SUMOylation motifs and SIMs of SyYVCV βC1 are also essential for systemic viral movement
In bipartite begomovirus with DNA-A and DNA-B, the B component codes for ΒC1 and BV1 that act as movement-associated proteins in the systemic spread of the virus. In case of monopartite viruses with a β satellite, the function of ΒC1 and BV1 is fulfilled by β satellite that codes for a single βC1 protein. To verify the function of SyYVCV βC1 as a viral movement protein (MP) and to determine the importance of its SIM and SUMOylation motifs in viral movement, we co-inoculated partial dimers of SyYVCV DNA-A along with SyYVCV DNA-β with its only ORF coding for WT βC1 or mSIM 2, 3, 4 (SIM) or mK18, 24, 83R (SUMO) motif mutants incorporated in viral genome, in 3-week-old N. benthamiana plants. As replication of DNA β is assisted by DNA-A coded Rep protein, we first verified that all DNA β dimers are able to replicate locally irrespective of their mutation in βC1 SIM or SUMOylation motifs (Fig. 6c). We observed classic viral symptom development (slight yellowing and curling of newly emerging leaves) only in plants inoculated with DNA-β coding for WT βC1 (Fig. 6d, DNA β plants 1 and 2). Upon Southern analysis to verify viral replication in newly emerging systemically infected leaves, we observed the presence of DNA-A replicative form (RF) in the presence of WT βC1 containing DNA-β (Fig. 6c). The symptoms in plants co-inoculated with DNA-A and DNA β were much prominent at 39 DPI which was also verified by the increased accumulation of DNA-A in systemic leaves. However, we did not observe detectable levels of DNA-A RFs in plants inoculated with DNA-β carrying mutated βC1 of either SIM2, 3, 4, or that of SUMOylation motifs such as SUMO K18,24,83R (Fig. 6c, top blot and Additional file 1: Fig. S13D) even at an earlier time point. These results clearly suggest the importance of SIM and SUMOylation motifs of βC1 in modulating systemic infection by facilitating viral movement.

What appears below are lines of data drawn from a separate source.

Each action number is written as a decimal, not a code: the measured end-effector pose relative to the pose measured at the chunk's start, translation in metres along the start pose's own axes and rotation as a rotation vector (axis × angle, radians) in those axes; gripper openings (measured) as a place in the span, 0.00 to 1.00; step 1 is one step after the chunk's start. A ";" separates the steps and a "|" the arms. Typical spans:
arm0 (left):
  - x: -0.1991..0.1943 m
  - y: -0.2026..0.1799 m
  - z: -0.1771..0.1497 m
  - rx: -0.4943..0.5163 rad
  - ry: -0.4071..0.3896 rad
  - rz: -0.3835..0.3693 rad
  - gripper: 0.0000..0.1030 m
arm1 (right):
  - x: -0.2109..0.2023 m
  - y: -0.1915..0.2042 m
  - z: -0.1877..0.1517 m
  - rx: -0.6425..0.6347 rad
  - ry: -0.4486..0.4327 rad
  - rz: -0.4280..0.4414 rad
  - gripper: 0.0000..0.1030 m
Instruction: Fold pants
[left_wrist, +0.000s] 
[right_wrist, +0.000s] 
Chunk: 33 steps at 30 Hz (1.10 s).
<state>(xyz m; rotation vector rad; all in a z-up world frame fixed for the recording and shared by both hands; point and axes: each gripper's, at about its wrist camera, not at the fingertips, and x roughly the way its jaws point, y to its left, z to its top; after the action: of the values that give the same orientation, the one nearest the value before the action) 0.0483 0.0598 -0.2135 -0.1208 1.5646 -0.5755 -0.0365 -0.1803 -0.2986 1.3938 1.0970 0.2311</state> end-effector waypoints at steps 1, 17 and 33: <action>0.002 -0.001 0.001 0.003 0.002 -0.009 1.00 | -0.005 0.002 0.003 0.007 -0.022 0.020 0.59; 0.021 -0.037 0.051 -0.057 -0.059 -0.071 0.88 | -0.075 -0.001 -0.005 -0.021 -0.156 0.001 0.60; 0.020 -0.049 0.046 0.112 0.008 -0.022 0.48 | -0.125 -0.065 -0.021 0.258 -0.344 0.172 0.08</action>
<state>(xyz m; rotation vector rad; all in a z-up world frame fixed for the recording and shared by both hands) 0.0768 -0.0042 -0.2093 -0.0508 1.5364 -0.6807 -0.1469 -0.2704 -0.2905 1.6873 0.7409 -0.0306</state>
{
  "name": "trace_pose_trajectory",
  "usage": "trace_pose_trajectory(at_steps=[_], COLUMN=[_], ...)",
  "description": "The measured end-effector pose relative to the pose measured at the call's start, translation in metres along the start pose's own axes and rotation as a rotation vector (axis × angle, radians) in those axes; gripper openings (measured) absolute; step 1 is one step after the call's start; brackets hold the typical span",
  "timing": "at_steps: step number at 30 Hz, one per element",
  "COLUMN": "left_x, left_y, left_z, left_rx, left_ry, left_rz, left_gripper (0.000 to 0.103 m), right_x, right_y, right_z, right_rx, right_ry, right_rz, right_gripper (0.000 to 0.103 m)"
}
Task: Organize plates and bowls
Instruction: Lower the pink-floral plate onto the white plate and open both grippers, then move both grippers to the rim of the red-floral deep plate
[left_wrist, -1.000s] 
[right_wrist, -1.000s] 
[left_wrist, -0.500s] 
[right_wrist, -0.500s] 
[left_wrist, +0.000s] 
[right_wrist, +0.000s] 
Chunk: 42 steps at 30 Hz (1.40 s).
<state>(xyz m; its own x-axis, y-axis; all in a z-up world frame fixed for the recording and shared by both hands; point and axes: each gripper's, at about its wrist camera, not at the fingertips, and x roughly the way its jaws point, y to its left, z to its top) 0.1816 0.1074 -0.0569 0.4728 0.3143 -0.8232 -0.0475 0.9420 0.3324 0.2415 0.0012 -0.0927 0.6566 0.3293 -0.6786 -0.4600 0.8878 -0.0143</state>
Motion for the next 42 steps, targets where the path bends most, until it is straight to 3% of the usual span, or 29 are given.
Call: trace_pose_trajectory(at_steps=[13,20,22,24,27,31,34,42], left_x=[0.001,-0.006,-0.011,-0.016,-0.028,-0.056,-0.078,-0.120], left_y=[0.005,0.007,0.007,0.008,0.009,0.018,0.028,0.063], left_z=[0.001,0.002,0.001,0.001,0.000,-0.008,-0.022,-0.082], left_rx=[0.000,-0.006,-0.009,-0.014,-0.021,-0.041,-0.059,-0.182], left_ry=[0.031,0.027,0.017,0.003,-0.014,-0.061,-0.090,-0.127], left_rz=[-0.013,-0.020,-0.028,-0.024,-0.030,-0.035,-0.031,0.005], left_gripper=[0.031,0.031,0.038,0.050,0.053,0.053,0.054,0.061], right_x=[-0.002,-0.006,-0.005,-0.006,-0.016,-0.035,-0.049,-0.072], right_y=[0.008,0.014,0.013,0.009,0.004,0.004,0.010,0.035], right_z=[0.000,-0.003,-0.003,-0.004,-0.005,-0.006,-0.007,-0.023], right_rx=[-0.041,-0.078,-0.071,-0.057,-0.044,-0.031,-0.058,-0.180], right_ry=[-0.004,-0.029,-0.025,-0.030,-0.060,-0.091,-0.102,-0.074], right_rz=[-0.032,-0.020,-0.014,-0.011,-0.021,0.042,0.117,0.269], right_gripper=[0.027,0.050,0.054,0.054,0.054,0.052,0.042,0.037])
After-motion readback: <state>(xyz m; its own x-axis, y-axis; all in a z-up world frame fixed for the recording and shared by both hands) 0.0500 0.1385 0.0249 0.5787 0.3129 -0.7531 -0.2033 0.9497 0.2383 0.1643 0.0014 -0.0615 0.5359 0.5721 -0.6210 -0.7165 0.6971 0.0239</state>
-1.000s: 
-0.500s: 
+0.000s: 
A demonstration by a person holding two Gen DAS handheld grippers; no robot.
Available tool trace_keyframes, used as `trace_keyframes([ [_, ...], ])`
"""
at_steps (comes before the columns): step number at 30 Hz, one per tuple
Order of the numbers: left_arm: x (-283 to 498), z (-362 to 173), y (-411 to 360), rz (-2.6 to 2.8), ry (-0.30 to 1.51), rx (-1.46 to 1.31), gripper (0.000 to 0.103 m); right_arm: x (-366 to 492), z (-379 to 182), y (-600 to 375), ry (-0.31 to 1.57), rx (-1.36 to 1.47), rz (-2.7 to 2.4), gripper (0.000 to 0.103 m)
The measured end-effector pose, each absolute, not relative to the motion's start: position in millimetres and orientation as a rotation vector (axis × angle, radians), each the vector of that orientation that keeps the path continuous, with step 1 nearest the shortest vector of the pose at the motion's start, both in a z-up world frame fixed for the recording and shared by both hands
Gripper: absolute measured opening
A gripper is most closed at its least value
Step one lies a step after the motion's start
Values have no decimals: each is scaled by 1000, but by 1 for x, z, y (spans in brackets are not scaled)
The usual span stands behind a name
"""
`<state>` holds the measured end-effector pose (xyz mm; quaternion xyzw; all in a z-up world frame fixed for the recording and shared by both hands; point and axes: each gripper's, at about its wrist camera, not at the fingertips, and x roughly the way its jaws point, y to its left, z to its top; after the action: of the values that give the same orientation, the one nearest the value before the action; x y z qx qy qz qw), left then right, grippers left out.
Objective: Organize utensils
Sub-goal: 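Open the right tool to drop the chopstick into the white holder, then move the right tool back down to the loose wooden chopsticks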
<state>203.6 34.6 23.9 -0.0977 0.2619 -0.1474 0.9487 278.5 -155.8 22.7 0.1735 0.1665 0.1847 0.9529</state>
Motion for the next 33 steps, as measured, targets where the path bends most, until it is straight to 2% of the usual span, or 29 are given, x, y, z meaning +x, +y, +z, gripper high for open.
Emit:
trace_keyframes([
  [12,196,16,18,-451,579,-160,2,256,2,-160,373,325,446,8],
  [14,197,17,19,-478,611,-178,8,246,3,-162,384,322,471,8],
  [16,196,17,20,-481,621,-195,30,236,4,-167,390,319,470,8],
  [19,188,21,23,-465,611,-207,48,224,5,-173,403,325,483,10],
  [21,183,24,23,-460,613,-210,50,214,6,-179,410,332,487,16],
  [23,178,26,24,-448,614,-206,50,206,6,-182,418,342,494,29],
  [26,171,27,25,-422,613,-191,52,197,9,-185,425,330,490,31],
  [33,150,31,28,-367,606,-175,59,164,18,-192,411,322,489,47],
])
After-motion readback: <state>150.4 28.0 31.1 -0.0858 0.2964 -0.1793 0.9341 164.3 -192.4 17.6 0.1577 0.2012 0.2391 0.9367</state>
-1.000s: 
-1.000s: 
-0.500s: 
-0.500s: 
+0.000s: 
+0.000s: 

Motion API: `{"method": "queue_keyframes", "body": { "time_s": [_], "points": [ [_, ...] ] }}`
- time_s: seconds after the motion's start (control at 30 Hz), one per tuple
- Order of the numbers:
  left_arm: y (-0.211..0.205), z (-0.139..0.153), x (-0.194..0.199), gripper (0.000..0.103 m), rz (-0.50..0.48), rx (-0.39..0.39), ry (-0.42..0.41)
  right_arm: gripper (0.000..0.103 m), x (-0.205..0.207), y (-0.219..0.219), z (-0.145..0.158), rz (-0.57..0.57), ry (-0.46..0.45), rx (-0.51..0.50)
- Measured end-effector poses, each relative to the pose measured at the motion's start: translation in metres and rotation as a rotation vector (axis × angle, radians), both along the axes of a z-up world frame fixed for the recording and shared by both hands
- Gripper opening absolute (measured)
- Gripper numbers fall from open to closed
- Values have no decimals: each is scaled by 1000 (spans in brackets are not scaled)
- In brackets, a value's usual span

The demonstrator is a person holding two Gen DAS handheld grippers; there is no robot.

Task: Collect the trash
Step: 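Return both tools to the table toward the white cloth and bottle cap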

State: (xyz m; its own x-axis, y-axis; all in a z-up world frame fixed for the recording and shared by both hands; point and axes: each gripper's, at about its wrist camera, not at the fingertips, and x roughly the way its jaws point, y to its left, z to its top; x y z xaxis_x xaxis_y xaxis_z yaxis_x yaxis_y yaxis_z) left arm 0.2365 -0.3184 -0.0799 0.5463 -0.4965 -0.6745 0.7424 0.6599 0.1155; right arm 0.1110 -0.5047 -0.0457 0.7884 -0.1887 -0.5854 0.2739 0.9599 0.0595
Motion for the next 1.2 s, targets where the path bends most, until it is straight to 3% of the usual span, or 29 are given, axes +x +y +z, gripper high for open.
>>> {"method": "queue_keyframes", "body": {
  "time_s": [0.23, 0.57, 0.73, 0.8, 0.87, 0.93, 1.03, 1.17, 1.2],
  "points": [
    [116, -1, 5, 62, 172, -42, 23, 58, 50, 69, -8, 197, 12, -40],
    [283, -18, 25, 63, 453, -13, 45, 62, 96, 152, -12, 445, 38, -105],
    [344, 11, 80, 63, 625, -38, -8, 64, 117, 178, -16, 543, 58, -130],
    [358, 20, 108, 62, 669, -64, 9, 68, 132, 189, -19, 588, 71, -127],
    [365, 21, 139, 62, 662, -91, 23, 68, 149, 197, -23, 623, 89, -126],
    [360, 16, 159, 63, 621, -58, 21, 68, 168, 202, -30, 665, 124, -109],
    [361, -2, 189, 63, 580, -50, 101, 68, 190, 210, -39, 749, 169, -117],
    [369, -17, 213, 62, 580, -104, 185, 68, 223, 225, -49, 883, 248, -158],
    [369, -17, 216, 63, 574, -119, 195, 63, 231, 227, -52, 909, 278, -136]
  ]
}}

SUMOylation of βC1 also affects its cellular localization
SUMOylation of specific proteins has been implicated in altering the intracellular localization. In order to explore this possibility and to identify mechanism for the perturbations in the functions of βC1 upon SIM and SUMOylation motif mutations, we transiently expressed GFP-tagged βC1 and its mutants in epidermal cells of N. benthamiana leaves and analysed their localization using confocal microscopy. WT βC1 was diffusely localized in the nucleus and prominently in the nucleolus matching previous observations for related homologs [45]. Surprisingly, we also observed βC1 localizing in the chloroplast, strongly overlapping with chlorophyll auto-fluorescence shown in red (Fig. 7a, 2nd row). Mutating N-terminal double SUMOylation motif mK18, 24R did not result in any qualitative defect in chloroplastic localization (Fig. 7a, 3rd row). However, interestingly, we observed that the Ss3 mutant mK83R showed defects in chloroplastic localization even though its nucleolar localization was unaffected (Fig. 7a, 4th row). The same was observed in the case of triple SUMOylation motif mutant mK18, 24, 83R, where chloroplastic localization was significantly reduced (Fig. 7a, 5th row). We hypothesize that altered localization of βC1 mutants might have abolished its ability to support movement and replication of SyYVCV. In contrast, mutating SIM of βC1 did not alter the localization. SIM mutants were localized similar to WT βC1 in the nucleus, nucleolus and chloroplast, indicating SIM-mediated interactions did not affect localization (Additional file 1: Fig. S14A).